Task statement
State how many lines in the records below include the word "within". Give nothing but that number.

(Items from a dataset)

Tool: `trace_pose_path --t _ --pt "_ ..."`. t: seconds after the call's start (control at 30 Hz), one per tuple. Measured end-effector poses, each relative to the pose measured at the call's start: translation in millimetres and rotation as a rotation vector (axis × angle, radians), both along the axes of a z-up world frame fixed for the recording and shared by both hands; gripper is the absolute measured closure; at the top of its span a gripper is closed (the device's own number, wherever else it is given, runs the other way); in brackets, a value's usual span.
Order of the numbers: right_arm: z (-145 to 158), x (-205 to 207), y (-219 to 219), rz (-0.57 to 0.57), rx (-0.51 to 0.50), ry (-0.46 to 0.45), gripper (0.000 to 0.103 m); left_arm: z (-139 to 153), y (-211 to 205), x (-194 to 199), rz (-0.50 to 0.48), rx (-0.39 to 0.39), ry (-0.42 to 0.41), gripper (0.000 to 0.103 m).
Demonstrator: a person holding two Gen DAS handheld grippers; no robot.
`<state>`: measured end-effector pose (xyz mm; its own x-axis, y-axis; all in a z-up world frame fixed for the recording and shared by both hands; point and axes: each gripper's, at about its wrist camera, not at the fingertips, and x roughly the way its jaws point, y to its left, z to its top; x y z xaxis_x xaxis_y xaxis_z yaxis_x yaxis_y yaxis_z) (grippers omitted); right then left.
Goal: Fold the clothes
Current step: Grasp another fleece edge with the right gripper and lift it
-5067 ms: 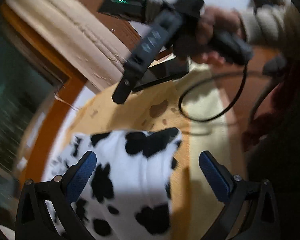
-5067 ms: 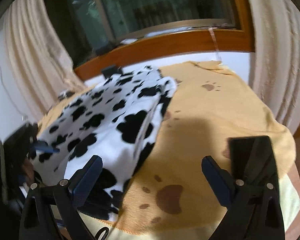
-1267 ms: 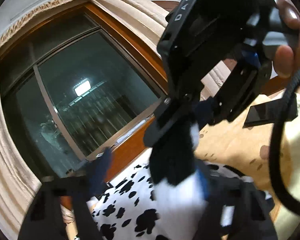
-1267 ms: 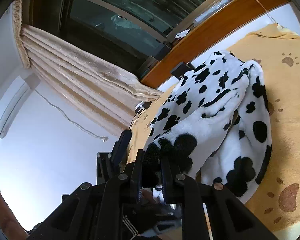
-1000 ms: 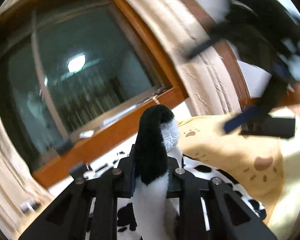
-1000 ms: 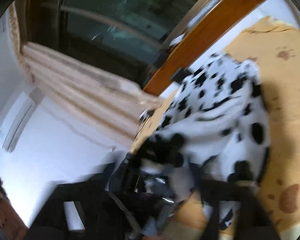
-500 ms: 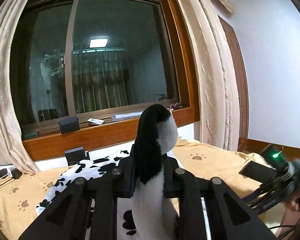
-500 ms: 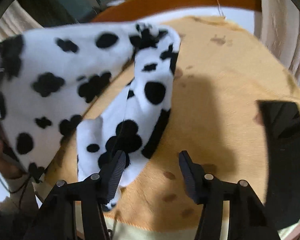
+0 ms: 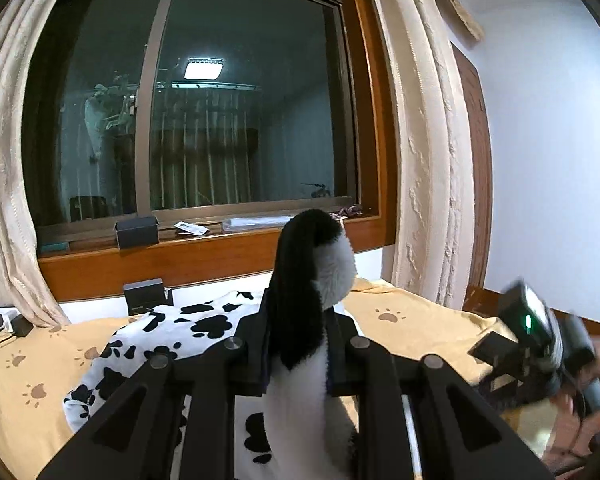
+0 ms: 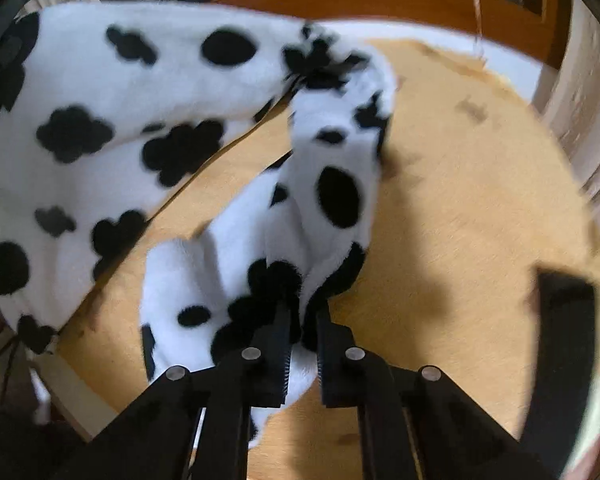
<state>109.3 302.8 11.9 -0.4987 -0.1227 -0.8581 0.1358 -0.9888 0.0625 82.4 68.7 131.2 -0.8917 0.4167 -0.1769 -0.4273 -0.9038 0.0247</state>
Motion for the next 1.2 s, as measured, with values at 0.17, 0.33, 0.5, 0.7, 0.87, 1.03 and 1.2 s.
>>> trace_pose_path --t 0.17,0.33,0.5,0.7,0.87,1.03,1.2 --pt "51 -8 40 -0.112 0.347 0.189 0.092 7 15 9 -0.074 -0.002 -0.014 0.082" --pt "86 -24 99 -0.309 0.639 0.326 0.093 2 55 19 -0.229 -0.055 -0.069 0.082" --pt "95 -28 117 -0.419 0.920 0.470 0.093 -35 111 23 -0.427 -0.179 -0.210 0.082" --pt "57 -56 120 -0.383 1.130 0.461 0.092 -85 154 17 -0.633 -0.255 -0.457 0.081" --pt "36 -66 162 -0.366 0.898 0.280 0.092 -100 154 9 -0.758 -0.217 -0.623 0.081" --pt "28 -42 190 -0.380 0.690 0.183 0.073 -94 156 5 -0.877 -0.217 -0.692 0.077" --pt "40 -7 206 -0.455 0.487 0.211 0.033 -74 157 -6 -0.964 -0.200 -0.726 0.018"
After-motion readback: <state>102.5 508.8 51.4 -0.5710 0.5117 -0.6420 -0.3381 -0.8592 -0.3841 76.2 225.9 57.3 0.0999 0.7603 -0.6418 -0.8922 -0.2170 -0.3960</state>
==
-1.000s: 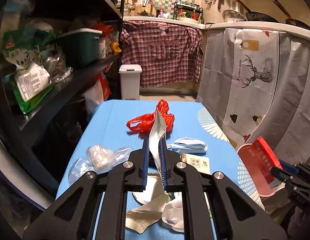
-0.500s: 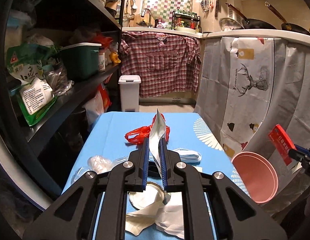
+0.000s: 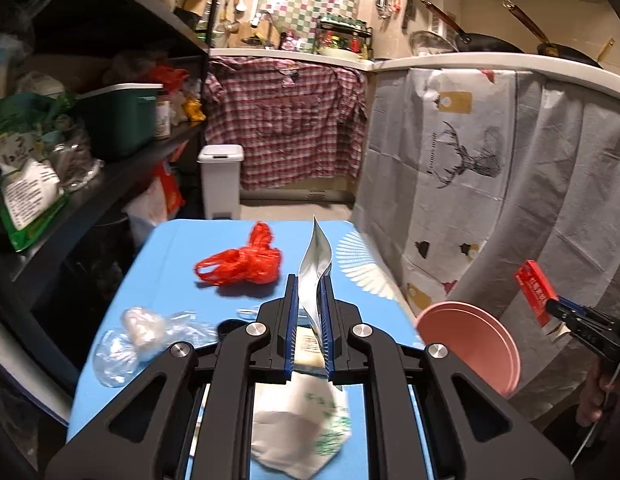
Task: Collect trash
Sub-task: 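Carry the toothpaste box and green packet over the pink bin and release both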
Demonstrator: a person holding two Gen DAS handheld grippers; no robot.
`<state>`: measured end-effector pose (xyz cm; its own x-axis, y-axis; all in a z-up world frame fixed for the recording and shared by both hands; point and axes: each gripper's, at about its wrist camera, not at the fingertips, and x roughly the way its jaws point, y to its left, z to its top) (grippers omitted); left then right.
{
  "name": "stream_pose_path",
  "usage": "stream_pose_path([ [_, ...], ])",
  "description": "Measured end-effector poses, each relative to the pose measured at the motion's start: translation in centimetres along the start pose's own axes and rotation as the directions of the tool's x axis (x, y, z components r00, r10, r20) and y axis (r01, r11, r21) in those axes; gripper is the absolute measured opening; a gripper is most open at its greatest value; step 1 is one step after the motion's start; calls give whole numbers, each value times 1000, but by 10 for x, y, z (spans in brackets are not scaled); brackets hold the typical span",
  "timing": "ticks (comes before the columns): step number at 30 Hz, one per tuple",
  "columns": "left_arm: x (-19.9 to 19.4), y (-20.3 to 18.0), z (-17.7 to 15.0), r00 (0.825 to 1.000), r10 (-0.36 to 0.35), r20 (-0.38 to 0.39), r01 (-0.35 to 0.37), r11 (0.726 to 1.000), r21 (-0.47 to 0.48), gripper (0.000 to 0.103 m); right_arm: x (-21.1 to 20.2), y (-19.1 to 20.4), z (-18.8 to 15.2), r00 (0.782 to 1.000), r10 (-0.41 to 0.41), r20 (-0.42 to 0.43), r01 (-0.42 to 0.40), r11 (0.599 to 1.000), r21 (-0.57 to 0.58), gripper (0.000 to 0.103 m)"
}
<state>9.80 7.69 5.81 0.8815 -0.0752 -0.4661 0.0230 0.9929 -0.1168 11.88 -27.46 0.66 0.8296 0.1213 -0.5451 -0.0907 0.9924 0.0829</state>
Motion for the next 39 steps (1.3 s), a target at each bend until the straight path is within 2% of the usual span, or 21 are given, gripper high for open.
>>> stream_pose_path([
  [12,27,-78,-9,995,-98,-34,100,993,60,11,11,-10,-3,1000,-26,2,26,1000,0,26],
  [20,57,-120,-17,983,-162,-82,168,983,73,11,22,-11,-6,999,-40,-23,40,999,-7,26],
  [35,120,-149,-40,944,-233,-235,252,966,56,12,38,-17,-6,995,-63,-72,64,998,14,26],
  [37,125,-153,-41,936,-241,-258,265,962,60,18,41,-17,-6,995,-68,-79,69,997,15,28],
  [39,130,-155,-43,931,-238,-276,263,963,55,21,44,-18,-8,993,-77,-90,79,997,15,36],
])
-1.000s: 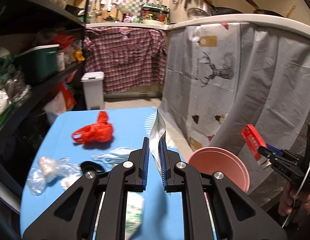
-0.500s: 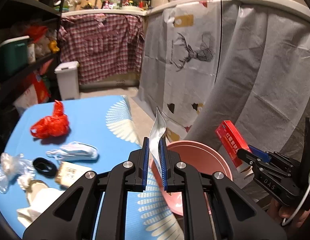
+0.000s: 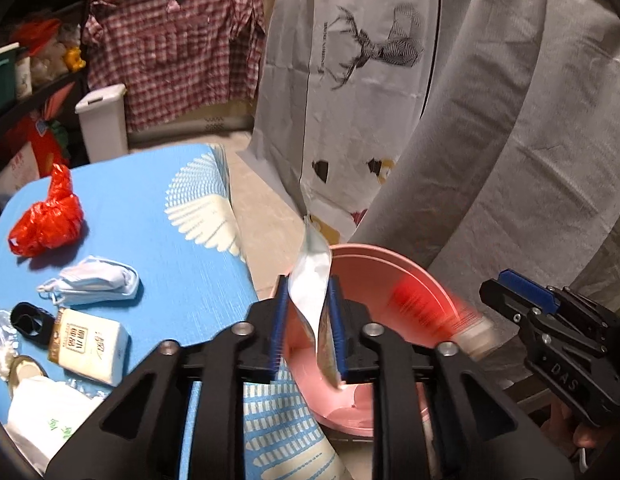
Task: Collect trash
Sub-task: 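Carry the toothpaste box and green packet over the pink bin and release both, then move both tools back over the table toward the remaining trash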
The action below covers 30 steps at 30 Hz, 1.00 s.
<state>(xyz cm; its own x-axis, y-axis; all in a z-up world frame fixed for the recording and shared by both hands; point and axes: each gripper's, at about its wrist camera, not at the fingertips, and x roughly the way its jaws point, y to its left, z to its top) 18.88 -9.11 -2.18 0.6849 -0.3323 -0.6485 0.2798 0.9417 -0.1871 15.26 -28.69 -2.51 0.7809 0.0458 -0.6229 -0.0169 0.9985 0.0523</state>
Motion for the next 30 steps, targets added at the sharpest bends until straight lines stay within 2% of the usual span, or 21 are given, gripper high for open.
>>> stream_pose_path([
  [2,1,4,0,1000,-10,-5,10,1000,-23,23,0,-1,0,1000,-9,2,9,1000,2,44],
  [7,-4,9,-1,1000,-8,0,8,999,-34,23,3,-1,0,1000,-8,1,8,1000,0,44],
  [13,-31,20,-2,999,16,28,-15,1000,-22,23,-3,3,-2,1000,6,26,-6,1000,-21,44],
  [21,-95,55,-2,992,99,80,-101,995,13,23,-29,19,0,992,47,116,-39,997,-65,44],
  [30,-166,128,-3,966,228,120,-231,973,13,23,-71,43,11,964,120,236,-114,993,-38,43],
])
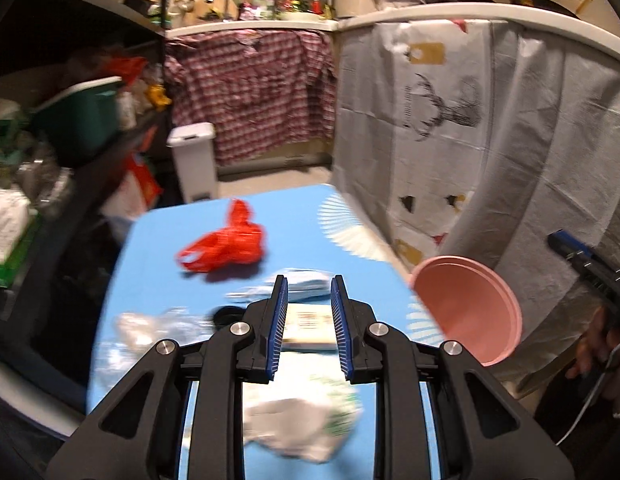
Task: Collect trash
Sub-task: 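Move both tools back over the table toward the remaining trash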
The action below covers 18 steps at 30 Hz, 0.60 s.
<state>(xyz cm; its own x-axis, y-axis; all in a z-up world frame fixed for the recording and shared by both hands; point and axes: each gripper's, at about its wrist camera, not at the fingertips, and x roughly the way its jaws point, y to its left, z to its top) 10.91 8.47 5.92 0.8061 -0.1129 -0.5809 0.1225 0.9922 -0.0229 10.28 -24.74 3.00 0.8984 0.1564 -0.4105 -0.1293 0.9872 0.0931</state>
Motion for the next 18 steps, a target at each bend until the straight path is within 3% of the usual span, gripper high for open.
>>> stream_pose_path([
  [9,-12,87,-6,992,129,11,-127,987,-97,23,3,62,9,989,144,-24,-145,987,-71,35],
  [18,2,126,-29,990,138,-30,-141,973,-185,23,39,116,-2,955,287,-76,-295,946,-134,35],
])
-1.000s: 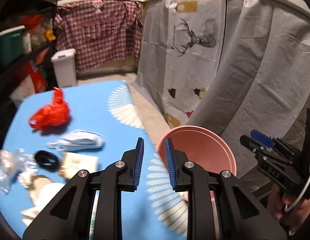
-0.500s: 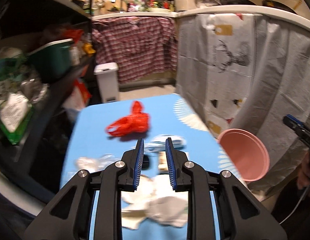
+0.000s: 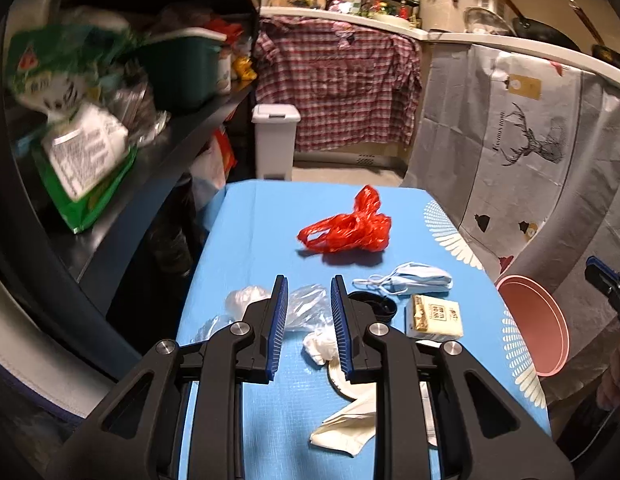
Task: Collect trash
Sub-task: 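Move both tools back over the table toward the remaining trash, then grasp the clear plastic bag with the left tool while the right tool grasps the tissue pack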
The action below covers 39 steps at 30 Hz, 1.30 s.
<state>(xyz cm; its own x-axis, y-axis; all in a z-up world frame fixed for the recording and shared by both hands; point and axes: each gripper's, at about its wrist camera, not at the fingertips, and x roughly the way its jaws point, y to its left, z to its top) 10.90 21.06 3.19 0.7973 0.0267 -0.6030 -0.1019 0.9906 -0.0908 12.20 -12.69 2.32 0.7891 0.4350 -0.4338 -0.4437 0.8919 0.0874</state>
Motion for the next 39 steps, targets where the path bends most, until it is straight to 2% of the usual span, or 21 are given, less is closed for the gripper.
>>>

Written reply
3